We were all lucky to have Victoria Spence from Life Rites as our facilitator (funeral director) because she underscored the whole process with so much consciousness and reverence.
In our society we don’t handle death very well. Mostly, we rush the whole process because it makes a lot of us uncomfortable. Nobody talks about it. It is still very much taboo in our society and is not a subject that people acknowledge let alone talk about easily.
It’s strange, unfamiliar territory – yet it is something that happens to all of us and most everything that is part of nature.The great lesson of life – that it must end.
It was inspiring to see that Jane made a conscious decision to take more time to process Michael’s death and plan his memorial and farewell really well, and in a way she felt Michael would have approved of.
From the beginning of this bittersweet journey, Jane spent many hours with Michael at the hospital and funeral home after he died.
She had never imagined that when Victoria asked her if she’d like to dress Michael before he was placed in his coffin, that she would say yes.
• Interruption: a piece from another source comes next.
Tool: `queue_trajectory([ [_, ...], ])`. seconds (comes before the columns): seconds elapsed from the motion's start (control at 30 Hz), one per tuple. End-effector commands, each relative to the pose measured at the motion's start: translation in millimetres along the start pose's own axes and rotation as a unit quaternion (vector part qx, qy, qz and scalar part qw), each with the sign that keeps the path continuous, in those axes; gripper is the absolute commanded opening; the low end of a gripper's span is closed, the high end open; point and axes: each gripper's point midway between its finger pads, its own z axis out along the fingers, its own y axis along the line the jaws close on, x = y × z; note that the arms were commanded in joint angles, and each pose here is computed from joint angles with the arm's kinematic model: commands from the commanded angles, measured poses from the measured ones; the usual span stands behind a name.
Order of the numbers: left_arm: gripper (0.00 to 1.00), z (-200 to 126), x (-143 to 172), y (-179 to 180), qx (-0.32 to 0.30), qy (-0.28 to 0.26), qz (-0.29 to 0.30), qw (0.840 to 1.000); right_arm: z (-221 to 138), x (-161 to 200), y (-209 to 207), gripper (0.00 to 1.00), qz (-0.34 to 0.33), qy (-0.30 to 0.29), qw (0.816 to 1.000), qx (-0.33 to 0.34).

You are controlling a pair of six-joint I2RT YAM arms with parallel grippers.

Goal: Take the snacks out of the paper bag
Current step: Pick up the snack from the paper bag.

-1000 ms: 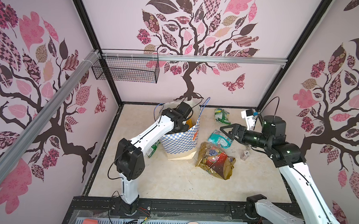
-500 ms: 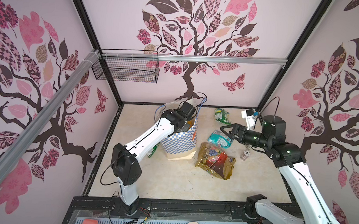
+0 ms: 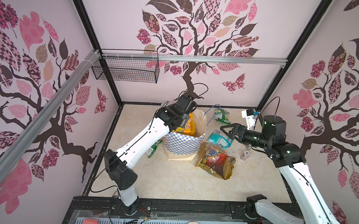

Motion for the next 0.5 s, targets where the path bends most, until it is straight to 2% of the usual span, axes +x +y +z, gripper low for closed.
queue_trajectory([
  [0.0, 0.0, -32.4, -38.6, 23.1, -0.011, -0.075, -0.042, 0.996, -5.1, -1.9, 9.9, 1.0, -0.011, -0.006, 1.0, -0.012],
  [0.47, 0.0, -79.2, -68.6, 42.2, 0.023, -0.129, -0.077, 0.988, -8.5, -3.4, 14.3, 1.0, -0.008, -0.011, 1.0, -0.016],
])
She spent time with him and with a friend’s help, they dressed him in the tuxedo he wore when Jane married him.
Three of Michael’s best mates and fellow performers joined them when he was dressed to oversee the finishing touches – his tie and cufflinks – something the guys all did for each other before going onstage.
Jane said this experience was a life-changing moment and has helped her begin to process this transition in life.
You see, the process of crafting the funeral ceremony, how you’re going to pay tribute to your loved one and how you say goodbye, is only one part of the process. The other vital part or function of the process and ceremony is to lay the groundwork from which our lives continue on – after we lay our loved one to rest. How we all need to transform our reality and go on living without this special person in our lives. This cannot and should not be rushed – in honour of the person who has died, and also in honour of those that go on living.
Michael’s ashes were placed inside what’s called a Living Urn or Bio Urn which is housed inside a natural bamboo shell. Within it is a special ash agent that creates the perfect balanced growing environment for the tree to thrive with Michael’s ashes. Michael cared very much for our natural environment so I’m sure he’d be pleased that the Living Urn is made of only the highest quality eco-friendly materials and components. It’s 100% natural and biodegradable, made from recycled plant-derived materials using only water, heat pressure and is completely free from anything toxic. He will become one with this tree.
Michael’s ashes were laid to rest and we planted new life, a living tree tribute that will grow and thrive in his honour. Jane chose a black walnut tree as a symbol of longevity, tranquillity and life itself, as it will benefit the earth. It will produce shade for anyone who takes rest beneath its branches, it will provide shelter and food for many birds and animals and add so much beauty to the garden of Dennarque Estate. Its leaves turn bright yellow in Autumn (Michael’s favourite colour) and it is a real statement tree, loud and full of character, which Jane felt was quite fitting.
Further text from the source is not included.